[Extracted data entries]
**********
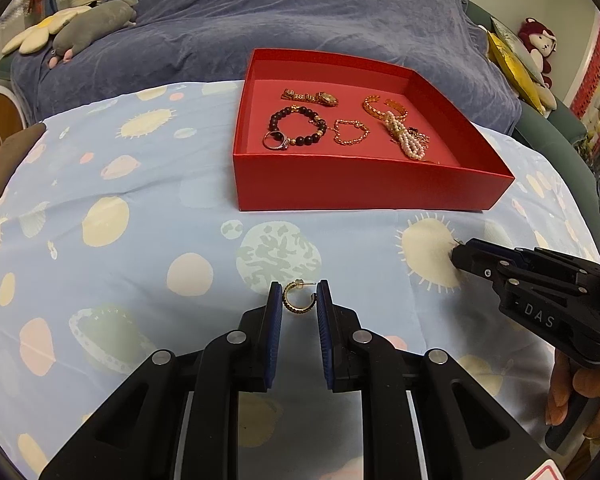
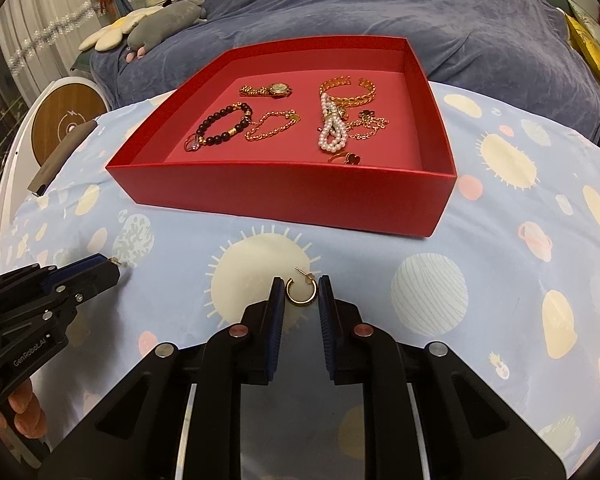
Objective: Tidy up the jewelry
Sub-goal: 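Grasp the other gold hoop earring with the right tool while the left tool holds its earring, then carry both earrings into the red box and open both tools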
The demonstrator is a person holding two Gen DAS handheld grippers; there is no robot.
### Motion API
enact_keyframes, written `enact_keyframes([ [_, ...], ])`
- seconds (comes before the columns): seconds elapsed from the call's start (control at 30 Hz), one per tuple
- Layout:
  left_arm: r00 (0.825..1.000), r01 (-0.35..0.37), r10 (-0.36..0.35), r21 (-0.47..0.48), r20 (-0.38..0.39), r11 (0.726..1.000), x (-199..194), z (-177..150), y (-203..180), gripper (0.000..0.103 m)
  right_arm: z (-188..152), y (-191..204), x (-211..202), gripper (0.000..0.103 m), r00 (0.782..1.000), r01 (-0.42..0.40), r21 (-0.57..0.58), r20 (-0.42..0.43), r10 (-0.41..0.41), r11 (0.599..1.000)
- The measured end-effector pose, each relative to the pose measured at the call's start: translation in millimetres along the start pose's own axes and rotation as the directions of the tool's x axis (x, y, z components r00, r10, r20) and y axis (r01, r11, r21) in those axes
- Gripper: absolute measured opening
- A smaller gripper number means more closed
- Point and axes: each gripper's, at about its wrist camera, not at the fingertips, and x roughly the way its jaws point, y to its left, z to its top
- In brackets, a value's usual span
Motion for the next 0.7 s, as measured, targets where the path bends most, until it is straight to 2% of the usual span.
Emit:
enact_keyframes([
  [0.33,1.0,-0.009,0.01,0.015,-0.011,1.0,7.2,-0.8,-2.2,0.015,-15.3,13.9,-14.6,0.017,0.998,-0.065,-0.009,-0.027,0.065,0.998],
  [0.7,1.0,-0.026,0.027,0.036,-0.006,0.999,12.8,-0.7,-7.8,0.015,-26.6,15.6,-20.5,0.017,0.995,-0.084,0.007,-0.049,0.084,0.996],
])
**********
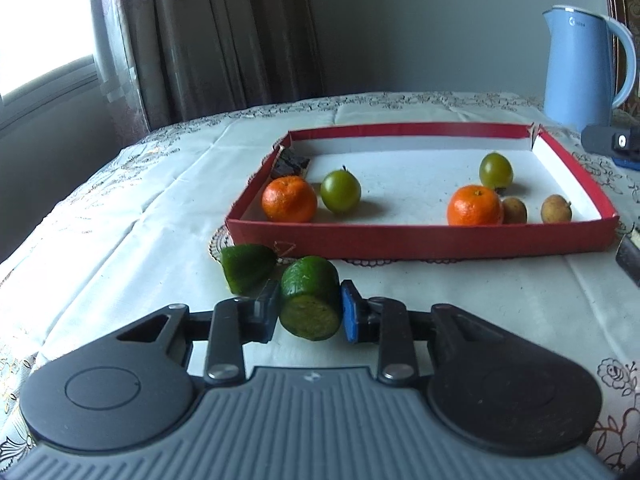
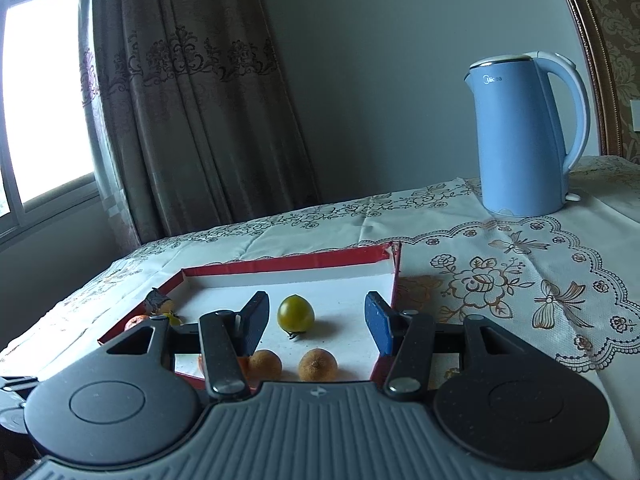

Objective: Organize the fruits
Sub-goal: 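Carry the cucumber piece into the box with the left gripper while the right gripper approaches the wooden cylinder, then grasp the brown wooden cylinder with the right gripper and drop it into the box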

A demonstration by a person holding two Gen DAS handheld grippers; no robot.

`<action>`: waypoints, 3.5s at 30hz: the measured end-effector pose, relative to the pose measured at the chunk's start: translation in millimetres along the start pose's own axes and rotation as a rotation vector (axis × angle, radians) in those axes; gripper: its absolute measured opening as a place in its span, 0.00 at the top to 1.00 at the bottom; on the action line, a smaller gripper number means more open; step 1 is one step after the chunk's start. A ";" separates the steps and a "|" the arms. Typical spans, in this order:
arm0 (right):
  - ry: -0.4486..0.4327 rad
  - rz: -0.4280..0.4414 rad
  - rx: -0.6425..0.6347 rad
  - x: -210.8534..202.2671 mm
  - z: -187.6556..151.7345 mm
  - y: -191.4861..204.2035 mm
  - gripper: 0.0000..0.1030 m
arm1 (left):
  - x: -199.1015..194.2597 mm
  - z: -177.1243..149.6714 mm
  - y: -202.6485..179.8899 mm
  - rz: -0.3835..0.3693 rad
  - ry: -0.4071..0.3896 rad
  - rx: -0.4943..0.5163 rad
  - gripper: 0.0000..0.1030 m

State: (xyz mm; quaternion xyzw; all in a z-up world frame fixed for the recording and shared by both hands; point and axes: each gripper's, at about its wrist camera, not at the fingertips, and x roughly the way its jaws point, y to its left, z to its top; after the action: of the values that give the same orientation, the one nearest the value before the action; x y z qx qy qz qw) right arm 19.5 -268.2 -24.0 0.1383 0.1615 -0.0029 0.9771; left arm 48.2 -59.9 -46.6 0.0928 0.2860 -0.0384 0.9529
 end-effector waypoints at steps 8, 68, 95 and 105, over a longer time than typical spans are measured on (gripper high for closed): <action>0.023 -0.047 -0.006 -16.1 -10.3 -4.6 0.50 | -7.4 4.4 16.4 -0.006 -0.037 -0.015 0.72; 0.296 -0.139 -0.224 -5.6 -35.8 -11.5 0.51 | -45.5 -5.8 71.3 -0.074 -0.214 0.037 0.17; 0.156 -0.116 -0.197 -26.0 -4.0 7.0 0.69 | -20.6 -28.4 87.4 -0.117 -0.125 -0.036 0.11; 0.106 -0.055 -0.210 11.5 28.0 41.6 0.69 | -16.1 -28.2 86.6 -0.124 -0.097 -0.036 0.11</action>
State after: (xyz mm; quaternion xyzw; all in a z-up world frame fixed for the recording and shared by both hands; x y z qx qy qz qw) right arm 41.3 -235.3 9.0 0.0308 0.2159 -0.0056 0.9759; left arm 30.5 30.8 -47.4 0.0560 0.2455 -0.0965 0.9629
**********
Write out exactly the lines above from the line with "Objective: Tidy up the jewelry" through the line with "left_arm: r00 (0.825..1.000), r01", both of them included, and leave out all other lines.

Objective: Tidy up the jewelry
Sub-goal: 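Grasp the other gold hoop earring with the right tool while the left tool holds its earring, then carry both earrings into the red box and open both tools
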The demonstrator is a person holding two Gen DAS handheld grippers; there is no robot.
### Motion API
enact_keyframes, written `enact_keyframes([ [_, ...], ])`
- seconds (comes before the columns): seconds elapsed from the call's start (control at 30 Hz), one per tuple
- Layout:
  left_arm: r00 (0.825..1.000), r01 (-0.35..0.37), r10 (-0.36..0.35), r21 (-0.47..0.48), r20 (-0.38..0.39), r11 (0.726..1.000), x (-199..194), z (-177..150), y (-203..180), gripper (0.000..0.103 m)

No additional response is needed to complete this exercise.